Au Mali, selon les officiers de l’armée et les observateurs, l’ampleur de l’attaque menée le 21 mai par les rebelles contre le Groupement de la garde nationale d’Abeibara, une localité située à 150 kilomètres au nord de Kidal (nord), traduit l’audace de plus en plus prononcée qui caractérise les tactiques employées par les rebelles, ainsi que leur force de combat accrue, un phénomène inquiétant.

D’après leurs suppositions, plusieurs groupes rebelles auraient uni leurs forces pour déclencher cette attaque.

En avril dernier, après plusieurs mois d’échauffourées, d’enlèvements et d’attaques menées contre les structures de l’armée, les rebelles et le gouvernement avaient conclu une trêve, sous les auspices de la Libye.

Au Niger voisin, une autre rébellion touareg se poursuit. Selon une source proche de la rébellion malienne, les rebelles continueront à mener des attaques tant que le gouvernement n’engagera pas de négociations sur l’autonomie politique et économique de la région nord du pays, dominée par les Touaregs.

« Après le refus des autorités maliennes de poursuivre un dialogue sérieux et sincère, les Touaregs en rébellion déduisent que la partie gouvernementale ne cherche qu’à gagner du temps pour continuer à renforcer le dispositif militaire », a affirmé la source.

Hama Ag Sid Ahmed, porte-parole de l’Alliance Touareg Nord Mali pour le changement, a présenté les revendications des rebelles dans un communiqué, publié à la suite de l’attaque.

« Pour sortir de la crise actuelle », pouvait-on lire dans ce communiqué, « nous souhaitons que les autorités centrales maliennes associent rapidement les partenaires techniques et financiers du Mali, des représentants de la classe politique malienne et des médiateurs internationaux à une reprise de dialogue qui tient compte du contexte actuel et de l’élargissement du conflit aux autres régions du Nord ».
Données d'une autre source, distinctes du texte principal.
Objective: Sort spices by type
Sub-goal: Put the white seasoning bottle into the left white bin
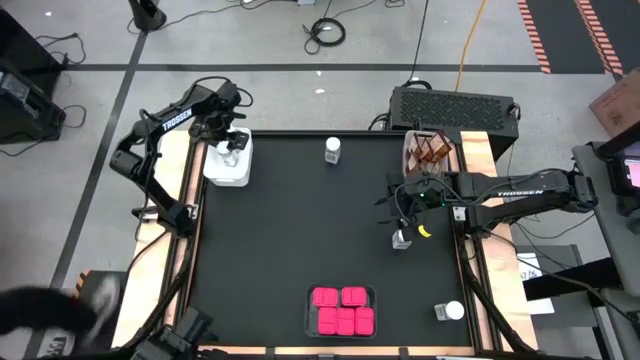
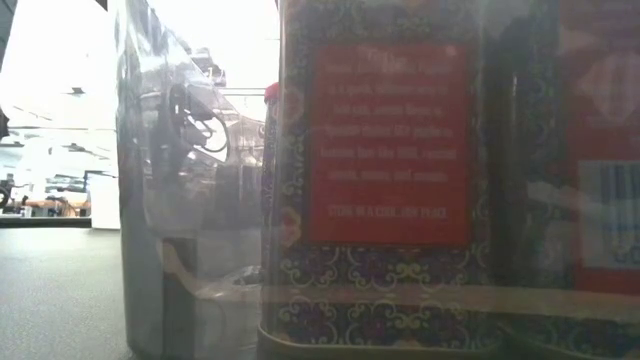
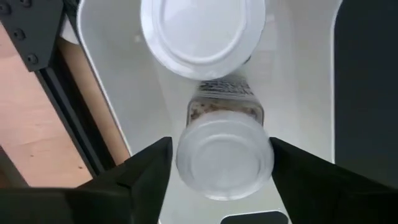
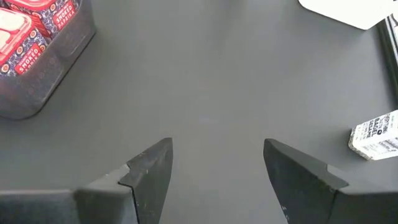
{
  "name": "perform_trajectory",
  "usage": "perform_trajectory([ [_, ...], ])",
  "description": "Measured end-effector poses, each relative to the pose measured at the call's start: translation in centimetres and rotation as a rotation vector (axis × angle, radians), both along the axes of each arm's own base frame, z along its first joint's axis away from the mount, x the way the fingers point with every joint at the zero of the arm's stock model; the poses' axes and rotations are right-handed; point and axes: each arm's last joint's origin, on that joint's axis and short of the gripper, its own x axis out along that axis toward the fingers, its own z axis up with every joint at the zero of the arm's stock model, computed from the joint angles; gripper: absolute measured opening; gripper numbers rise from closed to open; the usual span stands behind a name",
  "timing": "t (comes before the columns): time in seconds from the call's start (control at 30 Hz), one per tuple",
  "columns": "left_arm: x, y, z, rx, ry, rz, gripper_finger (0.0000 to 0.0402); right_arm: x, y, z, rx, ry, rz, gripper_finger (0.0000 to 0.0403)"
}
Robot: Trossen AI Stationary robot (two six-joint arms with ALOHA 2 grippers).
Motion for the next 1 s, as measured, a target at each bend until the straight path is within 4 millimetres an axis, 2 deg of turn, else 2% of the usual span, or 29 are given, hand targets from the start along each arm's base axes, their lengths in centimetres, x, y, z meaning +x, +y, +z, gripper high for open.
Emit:
perform_trajectory([
  [0.3,0.1,0.3,0.3,0.029,-0.007,0.001,0.0281,-0.2,0.0,-0.2,0.032,0.027,-0.028,0.0247],
  [0.73,2.5,0.7,5.5,0.169,-0.083,-0.057,0.0283,-0.2,0.0,-0.2,0.054,0.027,-0.047,0.0247],
  [0.83,3.3,0.2,6.5,0.200,-0.103,-0.090,0.0283,-0.2,0.0,-0.2,0.052,0.027,-0.047,0.0247],
  [1.0,5.0,-1.4,7.0,0.232,-0.091,-0.172,0.0283,-0.1,0.0,-0.1,0.036,0.020,-0.040,0.0247],
])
Avant de conclure la trêve négociée par la Libye, le gouvernement malien avait rejeté les demandes de négociation des rebelles, les accusant de dissimuler, par des revendications politiques et économiques déraisonnables, leur véritable objectif : contrôler les itinéraires empruntés par les contrebandiers pour transporter des armes, de la drogue, du carburant et d’autres produits illicites à travers cette vaste région désertique.

Les recherches menées par les Nations Unies ont montré qu’il était nettement moins coûteux d’empêcher un élargissement des conflits que de lancer des opérations de maintien de la paix et de secours d’urgence après le début d’un conflit.

Dans les années 1990, une précédente révolte des Touaregs dans le nord du Mali et au Niger avait incité des centaines de milliers de civils à se réfugier dans les pays voisins et avait donné lieu à une opération de secours de grande envergure et à plusieurs cycles de négociations successifs.

M. Ki-moon a indiqué que Saïd Djinnit, son Représentant spécial en Afrique de l’Ouest, devait se rendre au Mali et qu’il l’informerait des dernières évolutions de la situation.